When I heard Melba sing Animal City at the plaza, I cried out of nostalgia. There’s something utterly heartbreaking about the innocence of Animal Crossing. It’s the innocence that went missing in the real world ever since we all grew up to be jaded adults. I think that even though BoJack Horseman is anthropomorphic, he would not fit in the Animal Crossing world at all. Trying not to be as self-sabotaging and cynical, like BoJack, I began to recover some of my childlike wonder and appreciation for simple things thanks to my villagers.
Because of this lockdown, I’ve felt out of touch with my friends and other humans in general. With the social media world full of vitriol over current events, the Animal Crossing communities offer a brightly-lit candle in the darkest places. They are my support network aside from my family. Luckily, Animal Crossing has brought us together. We gush over spectacular islands, shooting star events, cataloging parties, and more.
From ex-officemates and schoolmates to kind-hearted strangers, I’m floored with all the help I’ve been receiving. Someone I don’t even know visited my island and left me 1.5M Bells. Others chose me to invite their beloved villager in hopes that I’ll take care of them. My friends and I trade DIY recipes, furniture, clothes, and tips.
All of the Animal Crossing community groups (each with hundreds and thousands of members) I’ve joined have been nothing but kind and supportive, and it sort of gives me hope. If only the world can come together to solve this problem like we do in AC:NH, I think we’d have won this war. But I digress. At least, AC:NH is helping me to have faith in the goodness of people by showing me that not everyone is out to get me. Most players don’t play for the sake of bells and other rewards; they want to love and be loved in return.

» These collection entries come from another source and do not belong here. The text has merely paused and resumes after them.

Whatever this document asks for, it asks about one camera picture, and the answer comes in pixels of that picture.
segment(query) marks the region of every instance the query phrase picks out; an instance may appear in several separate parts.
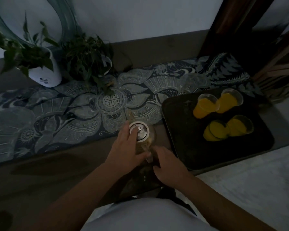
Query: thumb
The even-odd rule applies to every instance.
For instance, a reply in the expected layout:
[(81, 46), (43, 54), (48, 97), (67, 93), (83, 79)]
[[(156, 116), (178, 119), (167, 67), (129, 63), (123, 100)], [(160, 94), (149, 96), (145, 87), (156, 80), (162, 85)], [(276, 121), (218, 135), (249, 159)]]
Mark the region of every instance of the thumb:
[(149, 151), (136, 155), (137, 164), (138, 165), (141, 164), (147, 157), (150, 157), (150, 156), (151, 156), (151, 152)]
[(161, 175), (162, 173), (162, 169), (156, 165), (153, 166), (153, 171), (156, 175), (157, 178), (159, 178), (159, 176)]

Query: floral pattern
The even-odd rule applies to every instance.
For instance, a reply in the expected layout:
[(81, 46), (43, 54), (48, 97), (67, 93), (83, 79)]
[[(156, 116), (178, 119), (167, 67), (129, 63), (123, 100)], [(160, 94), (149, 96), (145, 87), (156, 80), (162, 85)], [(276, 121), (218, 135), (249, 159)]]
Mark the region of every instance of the floral pattern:
[(70, 81), (0, 94), (0, 162), (117, 135), (131, 111), (156, 124), (168, 97), (230, 86), (256, 97), (260, 89), (230, 54), (194, 58), (106, 75), (114, 94)]

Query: yellow liquid
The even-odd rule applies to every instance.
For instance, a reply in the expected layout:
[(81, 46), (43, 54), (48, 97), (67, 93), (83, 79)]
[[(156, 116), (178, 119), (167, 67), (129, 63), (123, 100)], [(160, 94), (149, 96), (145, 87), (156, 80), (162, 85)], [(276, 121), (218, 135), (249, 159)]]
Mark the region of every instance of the yellow liquid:
[(224, 113), (238, 105), (237, 99), (229, 93), (222, 94), (222, 96), (219, 98), (219, 103), (220, 108), (216, 111), (217, 113)]
[(231, 119), (228, 121), (227, 125), (230, 129), (230, 136), (242, 136), (247, 134), (246, 126), (238, 119)]
[(219, 122), (212, 121), (204, 130), (203, 137), (210, 142), (226, 139), (229, 135), (229, 129)]
[(216, 104), (214, 104), (209, 99), (201, 99), (198, 101), (196, 107), (193, 110), (193, 115), (196, 118), (204, 118), (209, 113), (215, 112), (216, 110)]

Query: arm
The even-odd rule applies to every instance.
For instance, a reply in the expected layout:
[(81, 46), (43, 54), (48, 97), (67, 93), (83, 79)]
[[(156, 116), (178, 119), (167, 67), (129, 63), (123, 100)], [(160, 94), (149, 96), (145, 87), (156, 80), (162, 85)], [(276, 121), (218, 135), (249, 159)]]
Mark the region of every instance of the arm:
[(165, 147), (155, 147), (155, 151), (161, 166), (153, 167), (157, 178), (191, 200), (211, 226), (220, 231), (275, 231), (194, 177)]
[(127, 121), (105, 163), (51, 204), (41, 213), (37, 223), (27, 230), (80, 230), (111, 186), (150, 156), (149, 152), (135, 155), (136, 138), (137, 129), (130, 135)]

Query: cup of orange juice
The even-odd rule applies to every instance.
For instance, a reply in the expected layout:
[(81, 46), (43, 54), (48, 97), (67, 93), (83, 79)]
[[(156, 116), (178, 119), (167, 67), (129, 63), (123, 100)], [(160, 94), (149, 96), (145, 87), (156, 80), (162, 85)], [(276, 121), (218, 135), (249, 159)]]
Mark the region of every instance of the cup of orange juice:
[(230, 136), (242, 136), (250, 134), (254, 131), (254, 125), (247, 117), (243, 115), (235, 115), (228, 121)]
[(196, 118), (204, 118), (209, 113), (216, 112), (219, 109), (218, 99), (211, 94), (201, 94), (198, 97), (198, 103), (193, 110)]
[(234, 106), (243, 104), (243, 96), (237, 90), (227, 88), (222, 91), (222, 95), (219, 98), (220, 108), (217, 113), (224, 113)]
[(220, 120), (212, 121), (204, 130), (203, 137), (210, 142), (220, 141), (229, 137), (229, 127)]

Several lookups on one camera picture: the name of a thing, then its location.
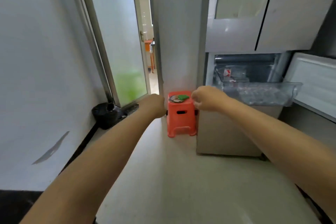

Last but not least, is the non-social aspect of this social simulator: the island designing. Players can terraform the land and set down cliffs, rivers, and paths in most areas. You can set up bridges and inclines that your villagers can enjoy, too. I can terraform at 3 AM while everyone else is sleeping (animal villagers and real-life humans), and it’s alright. No island design is wrong or bad, so there’s no pressure. Whatever it looks like, Instagram-worthy or not, it’s perfect because it’s yours—a world of pure imagination.
While I like to look at pegs and YouTube videos for design ideas, in the end, I made my island the way I feel it should look; the river is heart-shaped because I love Kingdom Hearts. The tasks of designing can be tedious and repetitive, but it has a calming effect. When life gets overwhelming, I retreat into my island and let my dreams take shape.
I’ve felt numb for a long time because my travel goals have been put on hold, with my real-life flights cancelled. But nothing is stopping me from crafting my ideal vacation and traveling to beautiful islands all over the world in AC:NH.
The game passes time like in real life. Every day offers something new. Whether it’s a new fossil waiting to be unearthed, funny sushi clothes at the Able Sisters, or turnip prices skyrocketing at Nook’s Cranny, I’m excited to discover what tomorrow will bring. This is a safe space where I can be myself, surrounded by warm and fun-loving characters.
Thank you Animal Crossing: New Horizons, and the community for helping me cope and for bringing us a bit of hope in these dark, dark times.